Output each line of the material exactly as it stands.

------------------------------------------------------------

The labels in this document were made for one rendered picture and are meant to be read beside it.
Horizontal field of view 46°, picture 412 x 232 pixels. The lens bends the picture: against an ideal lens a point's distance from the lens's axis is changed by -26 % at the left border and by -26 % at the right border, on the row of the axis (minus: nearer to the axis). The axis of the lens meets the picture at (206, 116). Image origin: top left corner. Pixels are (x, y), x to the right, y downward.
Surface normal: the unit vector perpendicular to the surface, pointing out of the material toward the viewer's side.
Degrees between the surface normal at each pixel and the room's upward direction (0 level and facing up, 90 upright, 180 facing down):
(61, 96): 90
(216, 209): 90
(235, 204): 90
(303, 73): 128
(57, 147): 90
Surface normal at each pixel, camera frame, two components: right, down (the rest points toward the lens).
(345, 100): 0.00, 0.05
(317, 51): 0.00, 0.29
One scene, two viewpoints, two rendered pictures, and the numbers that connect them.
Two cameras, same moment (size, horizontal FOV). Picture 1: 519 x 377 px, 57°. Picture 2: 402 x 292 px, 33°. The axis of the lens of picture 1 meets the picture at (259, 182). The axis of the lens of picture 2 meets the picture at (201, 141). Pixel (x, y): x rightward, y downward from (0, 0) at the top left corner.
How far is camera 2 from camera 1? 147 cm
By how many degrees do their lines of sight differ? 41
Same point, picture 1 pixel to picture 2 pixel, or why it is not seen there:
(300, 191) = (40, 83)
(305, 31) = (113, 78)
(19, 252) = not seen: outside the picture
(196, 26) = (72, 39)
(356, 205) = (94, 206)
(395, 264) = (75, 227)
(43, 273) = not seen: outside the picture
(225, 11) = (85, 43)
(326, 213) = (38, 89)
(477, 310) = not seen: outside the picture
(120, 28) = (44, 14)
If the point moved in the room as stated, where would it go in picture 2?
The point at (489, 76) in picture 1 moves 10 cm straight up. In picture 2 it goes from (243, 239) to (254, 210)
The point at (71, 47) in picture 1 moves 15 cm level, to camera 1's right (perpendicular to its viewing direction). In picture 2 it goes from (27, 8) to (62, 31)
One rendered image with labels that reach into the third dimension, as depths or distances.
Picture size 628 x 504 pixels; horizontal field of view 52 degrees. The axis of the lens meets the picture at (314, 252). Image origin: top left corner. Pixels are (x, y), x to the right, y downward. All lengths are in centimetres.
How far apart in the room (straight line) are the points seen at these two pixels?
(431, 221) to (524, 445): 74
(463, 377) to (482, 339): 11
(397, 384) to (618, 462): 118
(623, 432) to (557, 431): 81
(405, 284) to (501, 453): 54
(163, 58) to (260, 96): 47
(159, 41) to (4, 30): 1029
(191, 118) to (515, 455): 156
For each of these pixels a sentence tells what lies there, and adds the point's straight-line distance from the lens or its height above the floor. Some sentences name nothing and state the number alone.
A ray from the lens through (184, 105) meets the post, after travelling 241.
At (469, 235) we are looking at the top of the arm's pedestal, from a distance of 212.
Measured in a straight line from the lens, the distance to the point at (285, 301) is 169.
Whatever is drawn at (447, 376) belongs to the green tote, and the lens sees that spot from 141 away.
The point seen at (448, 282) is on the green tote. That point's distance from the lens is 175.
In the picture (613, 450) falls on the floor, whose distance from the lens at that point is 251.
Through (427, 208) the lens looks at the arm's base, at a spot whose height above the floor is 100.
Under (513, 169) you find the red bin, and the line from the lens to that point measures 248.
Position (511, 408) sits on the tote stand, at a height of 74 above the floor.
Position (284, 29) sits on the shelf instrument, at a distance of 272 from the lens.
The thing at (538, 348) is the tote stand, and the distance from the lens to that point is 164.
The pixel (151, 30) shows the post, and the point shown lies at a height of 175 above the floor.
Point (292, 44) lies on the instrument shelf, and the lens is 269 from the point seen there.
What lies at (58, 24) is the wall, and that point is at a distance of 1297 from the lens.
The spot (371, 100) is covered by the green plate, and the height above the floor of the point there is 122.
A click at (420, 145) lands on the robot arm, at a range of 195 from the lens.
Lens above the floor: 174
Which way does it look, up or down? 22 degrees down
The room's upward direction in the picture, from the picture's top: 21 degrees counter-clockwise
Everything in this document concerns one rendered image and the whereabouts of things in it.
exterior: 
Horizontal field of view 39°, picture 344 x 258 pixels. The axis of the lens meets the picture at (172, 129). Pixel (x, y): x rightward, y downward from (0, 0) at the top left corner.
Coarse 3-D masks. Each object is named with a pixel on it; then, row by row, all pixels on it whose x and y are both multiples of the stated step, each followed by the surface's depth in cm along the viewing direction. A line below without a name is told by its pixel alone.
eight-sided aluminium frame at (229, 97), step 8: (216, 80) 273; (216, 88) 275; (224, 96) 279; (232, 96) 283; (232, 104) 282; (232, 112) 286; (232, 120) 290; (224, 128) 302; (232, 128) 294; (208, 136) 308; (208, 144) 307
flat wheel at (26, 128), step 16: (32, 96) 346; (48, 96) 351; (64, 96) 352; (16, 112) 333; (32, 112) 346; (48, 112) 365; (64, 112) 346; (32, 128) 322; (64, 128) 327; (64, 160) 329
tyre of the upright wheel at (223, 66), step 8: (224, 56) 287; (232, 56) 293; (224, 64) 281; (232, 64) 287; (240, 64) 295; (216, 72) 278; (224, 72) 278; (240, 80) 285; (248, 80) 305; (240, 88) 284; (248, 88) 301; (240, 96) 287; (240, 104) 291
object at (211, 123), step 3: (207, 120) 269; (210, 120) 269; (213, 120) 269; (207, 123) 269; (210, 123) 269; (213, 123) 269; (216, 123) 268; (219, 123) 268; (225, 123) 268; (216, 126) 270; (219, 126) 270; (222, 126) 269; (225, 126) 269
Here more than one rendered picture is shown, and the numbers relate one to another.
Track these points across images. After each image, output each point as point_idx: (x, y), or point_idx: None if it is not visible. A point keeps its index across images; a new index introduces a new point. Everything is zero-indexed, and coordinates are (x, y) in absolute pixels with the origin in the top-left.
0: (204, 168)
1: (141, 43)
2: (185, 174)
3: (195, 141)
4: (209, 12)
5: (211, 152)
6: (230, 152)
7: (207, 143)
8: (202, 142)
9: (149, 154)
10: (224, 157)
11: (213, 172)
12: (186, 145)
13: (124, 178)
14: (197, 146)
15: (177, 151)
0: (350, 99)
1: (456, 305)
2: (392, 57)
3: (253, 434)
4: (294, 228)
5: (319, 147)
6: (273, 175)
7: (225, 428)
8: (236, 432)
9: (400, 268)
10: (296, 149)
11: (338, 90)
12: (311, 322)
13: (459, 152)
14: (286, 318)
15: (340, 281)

------------------------------------------------------------

Task solution:
The labels in this document were made for one rendered picture and are meant to be read beside it.
Horizontal field of view 46°, picture 412 x 232 pixels. The lens bends the picture: against an ideal lens a point's distance from the lens's axis is changed by -26 % at the left border and by -26 % at the right border, on the row of the axis (minus: nearer to the axis). The axis of the lens meets the picture at (206, 116). Image origin: top left corner. Pixels are (x, y), x to the right, y downward.
Surface normal: the unit vector perpendicular to the surface, pointing out of the material toward the viewer's side.
Degrees between the surface normal at each pixel and the room's upward direction (0 level and facing up, 90 upright, 180 facing down):
(61, 96): 90
(216, 209): 90
(235, 204): 90
(303, 73): 128
(57, 147): 90
Surface normal at each pixel, camera frame, two components: right, down (the rest points toward the lens).
(345, 100): 0.00, 0.05
(317, 51): 0.00, 0.29
One scene, two viewpoints, two rendered pictures, and the numbers that connect them.
Two cameras, same moment (size, horizontal FOV). Picture 1: 519 x 377 px, 57°. Picture 2: 402 x 292 px, 33°. The axis of the lens of picture 1 meets the picture at (259, 182). The axis of the lens of picture 2 meets the picture at (201, 141). Pixel (x, y): x rightward, y downward from (0, 0) at the top left corner.
How far is camera 2 from camera 1? 147 cm
By how many degrees do their lines of sight differ? 41
Same point, picture 1 pixel to picture 2 pixel, or why it is not seen there:
(300, 191) = (40, 83)
(305, 31) = (113, 78)
(19, 252) = not seen: outside the picture
(196, 26) = (72, 39)
(356, 205) = (94, 206)
(395, 264) = (75, 227)
(43, 273) = not seen: outside the picture
(225, 11) = (85, 43)
(326, 213) = (38, 89)
(477, 310) = not seen: outside the picture
(120, 28) = (44, 14)
If the point moved in the room as stated, where would it go in picture 2?
The point at (489, 76) in picture 1 moves 10 cm straight up. In picture 2 it goes from (243, 239) to (254, 210)
The point at (71, 47) in picture 1 moves 15 cm level, to camera 1's right (perpendicular to its viewing direction). In picture 2 it goes from (27, 8) to (62, 31)
One rendered image with labels that reach into the third dimension, as depths or distances.
Picture size 628 x 504 pixels; horizontal field of view 52 degrees. The axis of the lens meets the picture at (314, 252). Image origin: top left corner. Pixels are (x, y), x to the right, y downward. All lengths are in centimetres.
How far apart in the room (straight line) are the points seen at these two pixels?
(431, 221) to (524, 445): 74
(463, 377) to (482, 339): 11
(397, 384) to (618, 462): 118
(623, 432) to (557, 431): 81
(405, 284) to (501, 453): 54
(163, 58) to (260, 96): 47
(159, 41) to (4, 30): 1029
(191, 118) to (515, 455): 156
For each of these pixels a sentence tells what lies there, and adds the point's straight-line distance from the lens or its height above the floor. Some sentences name nothing and state the number alone.
A ray from the lens through (184, 105) meets the post, after travelling 241.
At (469, 235) we are looking at the top of the arm's pedestal, from a distance of 212.
Measured in a straight line from the lens, the distance to the point at (285, 301) is 169.
Whatever is drawn at (447, 376) belongs to the green tote, and the lens sees that spot from 141 away.
The point seen at (448, 282) is on the green tote. That point's distance from the lens is 175.
In the picture (613, 450) falls on the floor, whose distance from the lens at that point is 251.
Through (427, 208) the lens looks at the arm's base, at a spot whose height above the floor is 100.
Under (513, 169) you find the red bin, and the line from the lens to that point measures 248.
Position (511, 408) sits on the tote stand, at a height of 74 above the floor.
Position (284, 29) sits on the shelf instrument, at a distance of 272 from the lens.
The thing at (538, 348) is the tote stand, and the distance from the lens to that point is 164.
The pixel (151, 30) shows the post, and the point shown lies at a height of 175 above the floor.
Point (292, 44) lies on the instrument shelf, and the lens is 269 from the point seen there.
What lies at (58, 24) is the wall, and that point is at a distance of 1297 from the lens.
The spot (371, 100) is covered by the green plate, and the height above the floor of the point there is 122.
A click at (420, 145) lands on the robot arm, at a range of 195 from the lens.
Lens above the floor: 174
Which way does it look, up or down? 22 degrees down
The room's upward direction in the picture, from the picture's top: 21 degrees counter-clockwise
Everything in this document concerns one rendered image and the whereabouts of things in it.
exterior: 
Horizontal field of view 39°, picture 344 x 258 pixels. The axis of the lens meets the picture at (172, 129). Pixel (x, y): x rightward, y downward from (0, 0) at the top left corner.
Coarse 3-D masks. Each object is named with a pixel on it; then, row by row, all pixels on it whose x and y are both multiples of the stated step, each followed by the surface's depth in cm along the viewing direction. A line below without a name is told by its pixel alone.
eight-sided aluminium frame at (229, 97), step 8: (216, 80) 273; (216, 88) 275; (224, 96) 279; (232, 96) 283; (232, 104) 282; (232, 112) 286; (232, 120) 290; (224, 128) 302; (232, 128) 294; (208, 136) 308; (208, 144) 307
flat wheel at (26, 128), step 16: (32, 96) 346; (48, 96) 351; (64, 96) 352; (16, 112) 333; (32, 112) 346; (48, 112) 365; (64, 112) 346; (32, 128) 322; (64, 128) 327; (64, 160) 329
tyre of the upright wheel at (223, 66), step 8: (224, 56) 287; (232, 56) 293; (224, 64) 281; (232, 64) 287; (240, 64) 295; (216, 72) 278; (224, 72) 278; (240, 80) 285; (248, 80) 305; (240, 88) 284; (248, 88) 301; (240, 96) 287; (240, 104) 291
object at (211, 123), step 3: (207, 120) 269; (210, 120) 269; (213, 120) 269; (207, 123) 269; (210, 123) 269; (213, 123) 269; (216, 123) 268; (219, 123) 268; (225, 123) 268; (216, 126) 270; (219, 126) 270; (222, 126) 269; (225, 126) 269
Here more than one rendered picture is shown, and the numbers relate one to another.
Track these points across images. After each image, output each point as point_idx: (x, y), or point_idx: None if it is not visible. A point keeps its index across images; a new index introduces a new point. Everything is zero-indexed, and coordinates are (x, y) in absolute pixels with the origin in the top-left.
0: (204, 168)
1: (141, 43)
2: (185, 174)
3: (195, 141)
4: (209, 12)
5: (211, 152)
6: (230, 152)
7: (207, 143)
8: (202, 142)
9: (149, 154)
10: (224, 157)
11: (213, 172)
12: (186, 145)
13: (124, 178)
14: (197, 146)
15: (177, 151)
0: (350, 99)
1: (456, 305)
2: (392, 57)
3: (253, 434)
4: (294, 228)
5: (319, 147)
6: (273, 175)
7: (225, 428)
8: (236, 432)
9: (400, 268)
10: (296, 149)
11: (338, 90)
12: (311, 322)
13: (459, 152)
14: (286, 318)
15: (340, 281)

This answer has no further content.